By Charlie Lunan
Wolverine World Wide, Inc.’s (NYSE: WWW) stock price bumped up more than 9 percent July 26 after it reported better-than-expected second quarter results and said it was close to selling several underperforming brands.
The maker of Merrell, Sperry, Saucony and Chaco footwear reported diluted earnings per share of 24 cents for the second quarter ended June 18. While the price is the same as a year earlier, that was a penny higher than consensus estimates on Wall Street and came despite a 7.4 percent decline in revenue, which reached $583.7 million. On a currency-neutral basis, revenues fell 6.4 percent and adjusted diluted earnings per share increased 11.1 percent.
The results appeared to validate Wolverine World Wide’s strategy, which essentially calls for growing profits in a slow-to-no-growth world by cutting costs on the one hand, and growing market share on the other.
Outdoor & Lifestyle Group
At Wolverine’s outdoor and lifestyle group, underlying revenue was down 0.8 percent compared to the prior year, with its Chaco brand posting strong high-teens growth, while Merrell and Cat fell by low-single digits and Hush Puppies dropped by high-single digits.
At Merrell, the performance outdoor category grew mid-single digits globally and picked up market share in the U.S. outdoor market, while the active lifestyle category was, as expected, down double digits. U.S. wholesale numbers remained sluggish, due in part to going-out-of-business sales at Sports Authority and Sport Chalet, although sales to the brand’s largest strategic retail partners rose in the high teens both at home and abroad.
Wolverine Boston Group
At the company’s Wolverine Boston Group, underlying revenue declined 8.9 percent versus the prior year, with Saucony up mid-single digits, Sperry down high teens and Keds down mid-single digits. As expected, soft demand for boat shoes hurt Sperry as consumers continued to focus on more athletically-inspired styles. Saucony grew at a double-digit pace in its three largest regions outside the U.S.
Currency Translation Cloaks Margin Gains
Wolverine World Wide’s gross and operating margins each slipped 40 basis points to 38.8 percent and 7.2 percent, respectively, but improved by 80 and 30 basis points, respectively, on a currency-neutral basis compared with the year earlier quarter. WWW’s strategic plan calls for reaching operating margin of 12 percent by the end of 2018 with no top line growth. Krueger noted that a nearly 20 percent increase in higher margin e-commerce sales contributed to the improvement.
Inventory balances at the end of the quarter were 2.9 percent lower than the prior year, and the lowest for the period since Wolverine acquired PLG brands four years ago. Cash and cash equivalents were $221.7 million. Reported debt was $808 million, which resulted in net debt of $586.3 million at quarter end.

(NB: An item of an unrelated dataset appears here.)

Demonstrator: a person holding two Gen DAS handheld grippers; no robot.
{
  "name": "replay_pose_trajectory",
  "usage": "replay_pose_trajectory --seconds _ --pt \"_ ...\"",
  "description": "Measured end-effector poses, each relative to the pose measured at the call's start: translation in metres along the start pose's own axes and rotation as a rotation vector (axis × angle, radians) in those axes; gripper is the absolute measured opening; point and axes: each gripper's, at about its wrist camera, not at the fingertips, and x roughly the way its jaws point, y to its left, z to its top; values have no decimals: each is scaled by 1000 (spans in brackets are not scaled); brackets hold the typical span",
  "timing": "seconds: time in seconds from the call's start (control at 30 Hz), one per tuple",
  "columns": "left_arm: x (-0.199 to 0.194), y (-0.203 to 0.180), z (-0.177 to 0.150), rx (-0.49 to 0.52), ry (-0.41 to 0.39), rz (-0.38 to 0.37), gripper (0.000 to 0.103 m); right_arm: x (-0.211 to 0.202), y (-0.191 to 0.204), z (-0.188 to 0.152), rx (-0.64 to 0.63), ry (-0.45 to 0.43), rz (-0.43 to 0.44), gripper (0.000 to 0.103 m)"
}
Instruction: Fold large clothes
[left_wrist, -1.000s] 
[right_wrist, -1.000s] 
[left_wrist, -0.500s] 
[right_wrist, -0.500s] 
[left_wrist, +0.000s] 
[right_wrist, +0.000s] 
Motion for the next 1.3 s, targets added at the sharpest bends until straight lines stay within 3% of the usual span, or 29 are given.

The results came as Wolverine continues to adjust to an era of slower global growth and retail disruption by closing stores, restructuring its operations in Canada and EMEA and consolidating its apparel and accessories initiatives, officials said. The company is also putting more emphasis on consumer research in a bid to grab market share.
“We’ve doubled down on investments for consumer research, trend, and advanced concepts and have quickly added new talent to our consumer insights team, along with our brand, product, and marketing teams,” said Blake W. Krueger, Wolverine World Wide’s chairman, CEO and president. “At the same time, construction has already begun on our first consumer and innovation hub here at our global headquarters.”
The New, New Normal
Wolverine reaffirmed its guidance for fiscal 2016, which calls for revenues to decline 8 percent to 4.3 percent on a reported basis and 5 percent to 1 percent on an underlying basis. While the company has big expectations for its new Arctic Grip sole technology, which will debut this fall across Merrell and five other brands, its primary focus is on gross margin expansion, portfolio management, optimizing DTC operations and controlling operating expenses.
“Over the past few months we have turned a very sharp eye towards our existing portfolio in the context of what we believe to be the new, new normal global retail environment,” Krueger said. “As such, we have made significant progress in reviewing strategic alternatives for our portfolio, which could include the sale of several brands in the portfolio that may not meet our go-forward performance criteria and profit goals. We are also strategically reviewing our entire store fleet against the rising tide of challenges impacting domestic retail stores.”